Task prompt:
Exactly the lines from the one with "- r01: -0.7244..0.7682" through the end of the data below must be set down, and no pictures with them.

----------------------------------------

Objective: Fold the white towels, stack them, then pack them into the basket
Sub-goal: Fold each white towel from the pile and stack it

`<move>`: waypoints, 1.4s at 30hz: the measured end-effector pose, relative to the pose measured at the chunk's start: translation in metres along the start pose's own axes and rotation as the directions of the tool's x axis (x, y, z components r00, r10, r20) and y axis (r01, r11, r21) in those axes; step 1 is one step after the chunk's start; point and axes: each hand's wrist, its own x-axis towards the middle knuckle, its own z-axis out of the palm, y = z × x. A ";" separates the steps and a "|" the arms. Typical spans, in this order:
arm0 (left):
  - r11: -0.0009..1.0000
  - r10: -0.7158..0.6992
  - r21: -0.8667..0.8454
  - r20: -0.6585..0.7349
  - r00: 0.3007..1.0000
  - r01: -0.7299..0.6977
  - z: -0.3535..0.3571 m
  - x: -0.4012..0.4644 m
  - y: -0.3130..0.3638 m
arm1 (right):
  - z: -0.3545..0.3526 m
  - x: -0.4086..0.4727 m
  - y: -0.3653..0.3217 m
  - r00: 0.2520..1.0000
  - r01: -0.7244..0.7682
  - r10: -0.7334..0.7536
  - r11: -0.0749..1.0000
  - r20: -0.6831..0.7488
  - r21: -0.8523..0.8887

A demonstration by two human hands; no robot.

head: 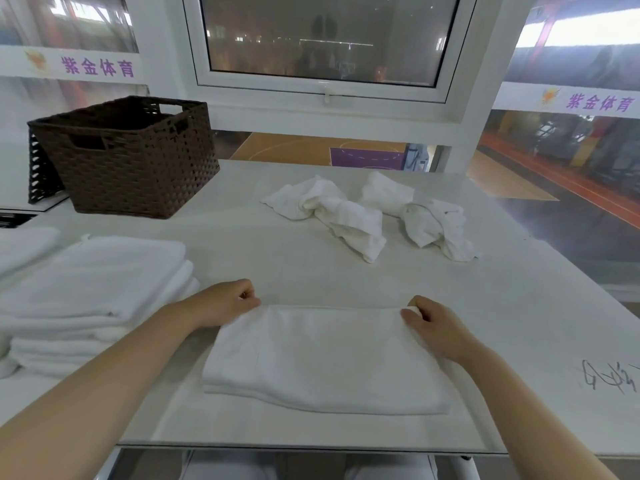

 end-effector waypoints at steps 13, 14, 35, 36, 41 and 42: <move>0.916 0.161 0.402 -0.380 0.911 0.005 0.020 -0.024 0.051 | 0.021 -0.016 -0.034 0.973 -0.094 0.015 0.938 -0.231 -0.334; 0.936 0.207 0.346 -0.393 0.896 -0.064 0.026 -0.032 0.065 | 0.029 -0.021 -0.045 0.965 -0.028 -0.062 0.942 -0.255 -0.336; 0.971 0.062 0.231 -0.015 0.998 -0.057 0.053 -0.070 0.027 | 0.052 -0.035 -0.014 0.997 0.038 -0.001 0.878 0.077 -0.477; 0.975 0.055 0.214 -0.011 0.998 -0.052 0.052 -0.070 0.026 | 0.048 -0.036 -0.009 0.998 0.010 0.020 0.896 0.063 -0.445; 0.954 0.018 0.298 -0.050 0.999 -0.002 0.051 -0.067 0.033 | 0.032 -0.044 0.007 0.997 -0.073 0.065 0.963 -0.039 -0.261; 0.943 0.025 0.333 -0.105 0.994 0.011 0.049 -0.066 0.037 | 0.030 -0.048 0.009 0.993 -0.093 0.078 0.980 -0.091 -0.177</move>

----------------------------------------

Solution for this problem:
  - r01: -0.7244..0.7682
  - r10: -0.7334..0.7536
  - r11: -0.0749..1.0000
  - r20: -0.6831..0.7488
  - r21: -0.8523..0.8887

A demonstration by two human hands; no robot.

head: 

 end-effector waypoints at steps 13, 14, 35, 36, 41 and 42: <move>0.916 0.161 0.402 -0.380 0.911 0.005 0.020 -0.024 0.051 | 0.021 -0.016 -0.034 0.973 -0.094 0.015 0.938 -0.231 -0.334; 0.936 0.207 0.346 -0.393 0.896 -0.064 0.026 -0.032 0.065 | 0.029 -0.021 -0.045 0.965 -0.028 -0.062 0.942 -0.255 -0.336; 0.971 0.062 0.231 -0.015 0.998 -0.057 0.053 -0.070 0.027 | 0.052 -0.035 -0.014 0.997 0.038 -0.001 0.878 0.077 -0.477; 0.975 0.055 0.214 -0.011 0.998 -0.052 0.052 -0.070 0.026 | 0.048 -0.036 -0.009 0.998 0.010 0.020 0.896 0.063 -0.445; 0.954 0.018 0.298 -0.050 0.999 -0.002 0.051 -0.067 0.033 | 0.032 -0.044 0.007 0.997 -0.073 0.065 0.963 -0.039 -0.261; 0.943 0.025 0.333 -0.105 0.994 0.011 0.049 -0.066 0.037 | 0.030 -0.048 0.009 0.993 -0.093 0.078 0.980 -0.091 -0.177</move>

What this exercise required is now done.